When Groups Get Stuck

Even experienced coaches face moments when the group feels stagnant or defensive. Common stuck patterns include:

  • Intellectualization: Members discuss theories instead of feelings.

  • Polarization: Two camps form around opposing views.

  • Over-dependence: The group waits for the coach to rescue them.

  • Avoidance of conflict: Harmony is valued over honesty.

To reawaken vitality, the coach can:

  • Introduce reflective silence to lower reactivity.

  • Revisit the group’s purpose and agreements.

  • Use sculpting or constellation techniques to visualize relationships.

  • Share their own meta-observation gently:

    “It feels like we’ve gone quiet around something important. What might we be protecting?”

When addressed with curiosity, stuckness becomes a doorway to deeper learning.


The Ripple Effect: From Coaching Room to Culture

Group coaching doesn’t just transform participants — it reshapes organizational culture. As members internalize listening, empathy, and accountability, they begin modeling these behaviors in their teams.

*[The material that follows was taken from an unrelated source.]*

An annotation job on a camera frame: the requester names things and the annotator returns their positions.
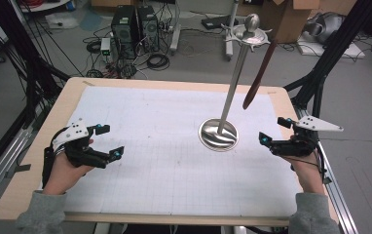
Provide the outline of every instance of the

This ripple effect is why group coaching is increasingly used in leadership development, culture change, and well-being initiatives. It democratizes insight, making growth a shared responsibility.

As Dr. Marita Fridjhon, co-founder of ORSC (Organization and Relationship Systems Coaching), puts it:

“When you coach the relationship, not the individuals, the system itself becomes your client.”


Conclusion: Seeing the Unseen

The power of group coaching lies not in techniques but in perception — the ability to see what others overlook: the emotions, alliances, and silences that shape collective life.

To coach a group well is to walk a subtle line between structure and surrender, authority and humility, self and system.

When done skillfully, group coaching turns teams into living laboratories of human growth — places where trust replaces fear, learning replaces blame, and individuals rediscover their shared purpose.

Ultimately, the best coaches are not those who manage the group, but those who help the group manage itself.


References

  • Bion, W. R. (1961). Experiences in Groups. London: Tavistock Publications.

  • Clutterbuck, D. (2018). Coaching the Team at Work 2. London: Nicholas Brealey.

  • Edmondson, A. (2018). The Fearless Organization: Creating Psychological Safety in the Workplace. Hoboken, NJ: Wiley.

  • Fridjhon, M., & Divine, F. (2015). Systems Inspired Leadership. CRR Global.

  • Hale, R. (2016). Leadership Coaching: Developing Braver Leaders. Routledge.

  • Hawkins, P. (2017). Leadership Team Coaching: Developing Collective Transformational Leadership. 3rd ed. London: Kogan Page.

  • Lencioni, P. (2002). The Five Dysfunctions of a Team. San Francisco: Jossey-Bass.

  • Nevis, E. (1992). Organizational Consulting: A Gestalt Approach. Gestalt Institute of Cleveland Press.

  • Tuckman, B. (1965). “Developmental Sequence in Small Groups.” Psychological Bulletin, 63(6), 384–399.

  • Yalom, I. D. (2005). The Theory and Practice of Group Psychotherapy. 5th ed. New York: Basic Books.

  • Berger, J. G. (2012). Changing on the Job: Developing Leaders for a Complex World. Stanford Business Books.